This paper uses a kinetic electron model in which we simulate the motion of both ions and electrons for four problem sizes (Table [III\)](#page-6-0). The electrons are subcycled. Orthogonal to these physical simulation parameters, we perform both weak and strong scaling experiments. For strong scaling experiments, we define a problem of 80.38M grid points with 100 ions and 100 electrons per grid point and strong scale from 512 nodes. For weak scaling experiments, we define a maximum problem size at the full machine of 321.3M grid points with 100 ions and 100 electrons per grid point, and cut this problem down to 80.38M, 20.14M, and 5.024M grid points running on 25%, 6.3%, and 1.6% of each system. We also perform weak scaling experiments with a fixed problem

#### TABLE IV

<span id="page-7-0"></span>PERFORMANCE MODEL OF THE GTC-P APPLICATION. PRESENTED COMPARISON BETWEEN THE BEST FITTING MODEL (PIZ DAINT) AND THE WORST (TITAN). EXAMPLE SCENARIO SHOWN FOR 1024 NODES WEAK SCALING.  $B_{mc}$ ,  $B_{mr}$ ,  $B_c$ ,  $B_{nt}$  and  $B_{nr}$  refer to measured bandwidth per cache LINE FOR CONTINUOUS MEMORY ACCESS, RANDOM MEMORY ACCESS, CACHE, NETWORK COMMUNICATION IN TOROIDAL AND RADIAL DIRECTION.



size per node and simply scale the number of nodes from 256 to 16K on each system.
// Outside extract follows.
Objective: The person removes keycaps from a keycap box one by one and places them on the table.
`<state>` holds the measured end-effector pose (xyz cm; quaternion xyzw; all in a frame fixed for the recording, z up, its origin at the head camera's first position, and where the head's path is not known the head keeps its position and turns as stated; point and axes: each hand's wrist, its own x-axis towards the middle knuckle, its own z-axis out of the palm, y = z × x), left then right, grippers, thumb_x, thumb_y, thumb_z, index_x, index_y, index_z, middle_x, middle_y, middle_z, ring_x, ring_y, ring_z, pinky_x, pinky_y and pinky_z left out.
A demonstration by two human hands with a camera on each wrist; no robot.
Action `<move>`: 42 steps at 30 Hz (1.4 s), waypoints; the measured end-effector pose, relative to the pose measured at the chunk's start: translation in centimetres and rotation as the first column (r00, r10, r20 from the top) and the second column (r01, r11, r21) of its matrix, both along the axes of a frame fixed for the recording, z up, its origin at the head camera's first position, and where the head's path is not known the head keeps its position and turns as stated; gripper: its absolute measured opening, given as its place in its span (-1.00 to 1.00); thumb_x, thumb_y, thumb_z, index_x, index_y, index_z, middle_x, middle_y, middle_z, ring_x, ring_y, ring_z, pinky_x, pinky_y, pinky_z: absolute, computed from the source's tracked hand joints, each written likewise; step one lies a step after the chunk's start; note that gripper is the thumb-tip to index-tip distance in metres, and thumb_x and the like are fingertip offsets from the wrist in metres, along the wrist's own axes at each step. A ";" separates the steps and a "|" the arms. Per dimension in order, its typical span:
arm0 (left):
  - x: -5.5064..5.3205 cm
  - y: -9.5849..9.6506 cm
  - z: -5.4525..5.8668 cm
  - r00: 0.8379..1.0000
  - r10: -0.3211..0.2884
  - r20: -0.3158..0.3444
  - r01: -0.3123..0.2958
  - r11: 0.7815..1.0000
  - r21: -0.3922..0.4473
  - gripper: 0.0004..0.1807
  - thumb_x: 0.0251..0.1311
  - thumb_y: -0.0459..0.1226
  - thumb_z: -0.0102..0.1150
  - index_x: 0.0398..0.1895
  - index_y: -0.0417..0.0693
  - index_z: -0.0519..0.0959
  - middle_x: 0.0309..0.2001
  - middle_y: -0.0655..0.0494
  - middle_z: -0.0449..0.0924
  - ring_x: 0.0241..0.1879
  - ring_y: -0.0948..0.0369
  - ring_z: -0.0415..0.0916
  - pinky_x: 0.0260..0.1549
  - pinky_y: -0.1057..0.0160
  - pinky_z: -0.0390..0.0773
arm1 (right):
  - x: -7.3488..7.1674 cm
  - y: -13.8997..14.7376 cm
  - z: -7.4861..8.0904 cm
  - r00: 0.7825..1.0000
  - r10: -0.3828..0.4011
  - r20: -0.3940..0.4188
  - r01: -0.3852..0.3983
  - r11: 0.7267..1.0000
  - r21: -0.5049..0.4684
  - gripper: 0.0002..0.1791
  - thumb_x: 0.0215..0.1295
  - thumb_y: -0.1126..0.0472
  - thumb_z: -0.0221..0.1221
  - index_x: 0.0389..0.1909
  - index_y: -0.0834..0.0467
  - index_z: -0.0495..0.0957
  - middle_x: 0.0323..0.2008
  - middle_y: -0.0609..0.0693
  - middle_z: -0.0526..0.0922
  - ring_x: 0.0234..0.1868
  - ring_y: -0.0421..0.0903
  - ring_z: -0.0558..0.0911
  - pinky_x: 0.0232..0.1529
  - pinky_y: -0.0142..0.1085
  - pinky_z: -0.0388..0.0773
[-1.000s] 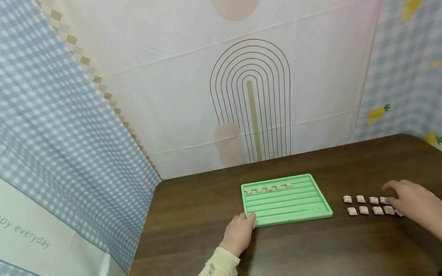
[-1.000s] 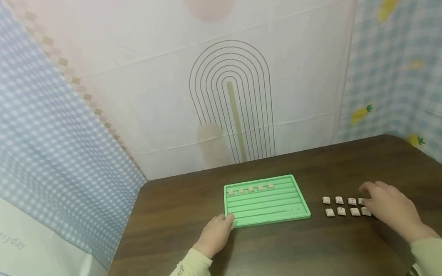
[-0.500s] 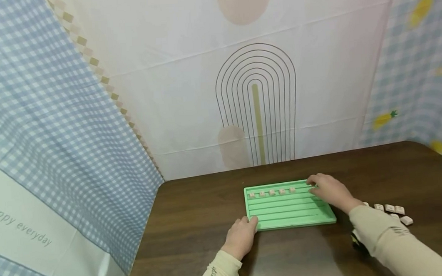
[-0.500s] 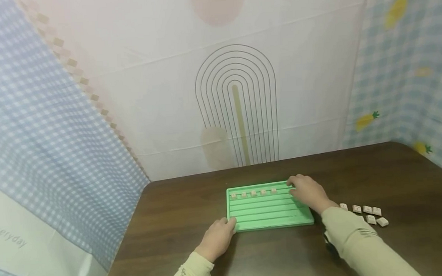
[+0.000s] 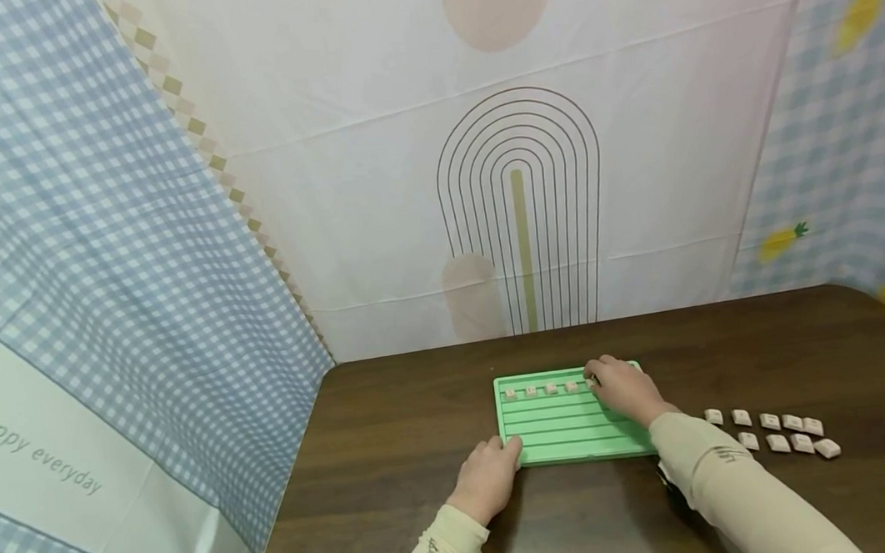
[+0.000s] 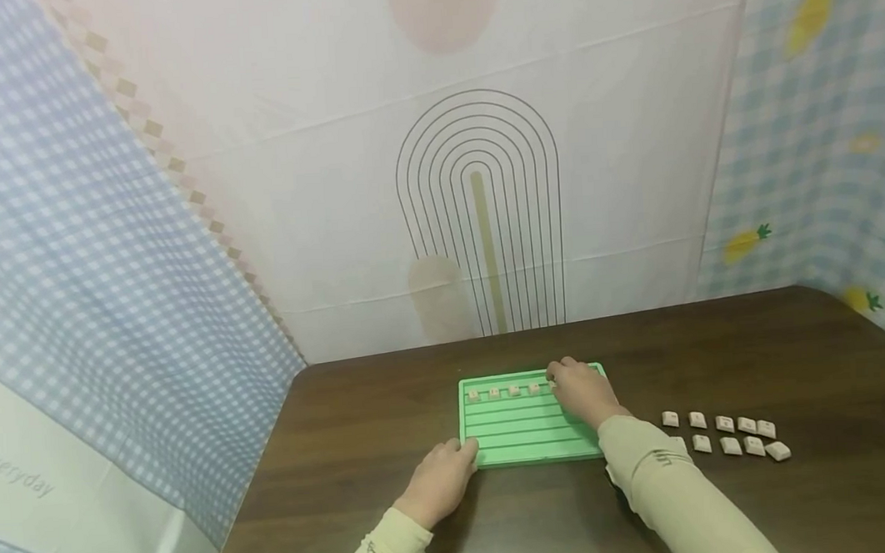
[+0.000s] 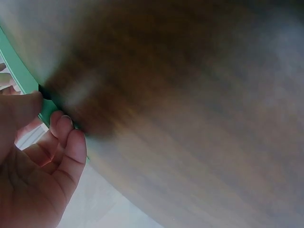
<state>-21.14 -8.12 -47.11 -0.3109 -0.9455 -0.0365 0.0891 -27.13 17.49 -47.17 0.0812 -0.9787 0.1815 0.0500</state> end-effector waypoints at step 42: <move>-0.1 0.1 -0.2 0.999 0.029 0.035 -0.029 1.000 0.002 -0.86 0.22 -0.19 0.08 -0.35 0.02 0.34 -0.45 0.05 0.46 -0.53 0.17 0.38 -0.63 0.29 0.38 | 11.9 9.2 2.0 0.991 0.046 -0.126 -0.028 0.990 0.138 -0.88 0.08 0.21 0.27 -0.37 -0.03 0.55 -0.42 -0.24 0.49 -0.45 -0.30 0.45 -0.47 -0.38 0.39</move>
### V. PERFORMANCE RESULTS

All simulations and scaling experiments were run with shared access to each system in order to highlight their realistic potential, i.e., GTC-P simulations using half or one quarter of the machine run concurrently with other jobs contending for the network. For each data point, we perform multiple experiments, collecting average time for each and reporting the best.

#### *A. Performance and Energy Metrics*

Although PIC models are computationally efficient, they embody little data locality. As such, metrics like flop/s or percentage-of-peak are irrelevant on today's architectures which require 10 flops per byte moved from DRAM in order to be compute-limited. Concurrently, energy is becoming a ever larger fraction of total system cost. To that end, we focus on time-to-solution (seconds), energy-to-solution (KWh) as the relevant performance metrics. Our code is executed in a bulk synchronous manner on key phases (push, shift, etc...) via MPI barriers. We use MPI's MPI\_Wtime() to time these key phases on process 0. Through interaction with the computing centers, we were able to measure energy consumed on a rack by rack basis (perfectly acceptable for simulations spanning the entire system).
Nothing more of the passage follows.